The Treo 650 is the latest member of palmOne’s line of smartphones. It isn’t an amazing breakthrough, but it does have several significant improvements over its predecessor, the Treo 600.
There were two things Treo 600 users really missed in their device: a high-resolution screen and Bluetooth. Both of these were added in the Treo 650.
Although I referred to this as a smartphone, there’s a lot of room for discussion as to whether this is a smartphone or a cellular-wireless handheld. A lot of smartphones are kind of limited in what they can do, but the Treo 650 can do anything you’d expect a regular handheld to do, plus act as a wireless phone.
Currently, this device is available only from Sprint, and so that’s the version I’m using.
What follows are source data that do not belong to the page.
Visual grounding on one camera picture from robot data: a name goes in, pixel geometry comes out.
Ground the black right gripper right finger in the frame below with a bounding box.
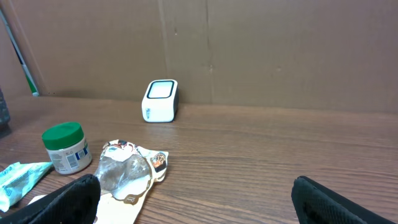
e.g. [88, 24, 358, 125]
[291, 176, 393, 224]

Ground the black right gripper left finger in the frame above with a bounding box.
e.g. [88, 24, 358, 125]
[1, 174, 101, 224]

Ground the beige clear snack pouch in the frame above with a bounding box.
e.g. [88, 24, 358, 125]
[27, 139, 169, 224]

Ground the green lid white jar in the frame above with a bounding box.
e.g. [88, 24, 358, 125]
[42, 122, 92, 175]

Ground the teal white packet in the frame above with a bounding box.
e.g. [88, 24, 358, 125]
[1, 162, 53, 212]

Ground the white barcode scanner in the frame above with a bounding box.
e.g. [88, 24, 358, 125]
[141, 79, 179, 123]

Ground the white green strip behind cardboard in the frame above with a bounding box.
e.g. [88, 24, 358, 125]
[1, 11, 40, 96]

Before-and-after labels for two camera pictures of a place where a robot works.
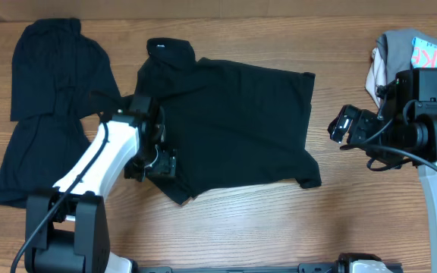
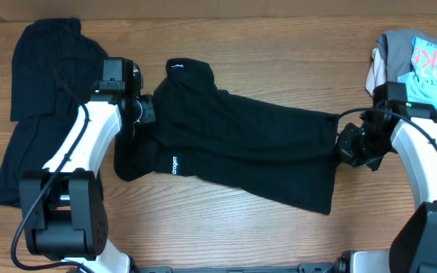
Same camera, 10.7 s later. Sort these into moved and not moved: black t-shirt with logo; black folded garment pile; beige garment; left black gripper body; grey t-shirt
Moved: black t-shirt with logo; left black gripper body
Not moved: black folded garment pile; grey t-shirt; beige garment
If you’re thinking about getting a Treo 650, odds are one of the main reasons is so you can check your email while on the go. It’s this feature that has made the BlackBerry so popular, and one the Treo 650 handles quite well.
It comes with a copy of VersaMail, palmOne’s email software. This has almost as many features as my desktop email app. It can get email from eight different accounts, allows you to work with attachments, has filters, and lots more.
You can set it to download your email periodically, even every five minutes if you’re that anxious. This is murder on your battery life, though.
It can also handle MMS and SMS messages. These are handled by an application called, logically enough, Messaging.
There’s no point in having a smartphone if it doesn’t work well as a wireless phone. Fortunately, the Treo 650 qualifies.
In the last couple of weeks I’ve talked to lots of people on the Treo 650, and I asked most of them what they thought of the call quality. Everyone I talked to was satisfied, as long as I wasn’t using the Bluetooth headset (more on this later).
This device also can act as a speakerphone, and people were equally satisfied with this. They said there were no echoes or delays, and they could hear me clearly.
I generally use the speakerphone when I’m on a call and I want to use the handheld functions of the Treo. This lets me, for example, check my calendar while still carrying on a call.
However, you can’t be talking to someone and connect to the Internet at the same time. So be warned; if you’re in the middle of a long call, you aren’t getting your email. The converse is also true. If you are online, your incoming calls go straight to voicemail. I’m not sure if this is a limitation of the Treo 650, or just Sprint’s version of it. It’s possible that the GSM/GPRS versions that will be released later will be able to handle voice and data at the same time.
Web browsing is where this smartphone’s high-resolution screen really comes in handy. Admittedly, most web sites are designed for screens that are larger than the Treo 650’s 320-by-320-pixel display, but it can handle web surfing much better than the 160-by-160-pixel screen on the Treo 600 can.
Blazer gives you two options for viewing pages. In Optimized Mode, everything on a web page is made into one long column. This makes pages a lot easier to read, but sometimes you have to do a bit of searching to find what you’re looking for on a page.
In Wide Page Mode, web pages appear just about exactly as they would on your PC. This is the mode I use most of the time unless I’m reading an article, but it means I have to scroll left and right frequently.
Blazer can handle frames, but it does so in kind of an odd way. Each individual frame is made part of one long column. This lets you see the page, but there’s no way to look at it as the designer intended.
My only significant complaint with this application is the lack of a full screen mode. The icons at the top of the screen and the address of the page you are on are always on screen, taking up precious space.
I have another complaint, but it’s not really Blazer’s fault; instead, it’s a limitation of Palm OS Garnet, the operating system this smartphone runs. Sadly, it doesn’t offer very good multitasking capabilities. This means that you when start to download a large web page, you have to sit there and watch it load. You can’t do something else with the Treo, or you’ll interrupt the download.
Fortunately, Blazer starts displaying the text on a web page before the graphics load. So you can start reading without having to wait for everything else to load.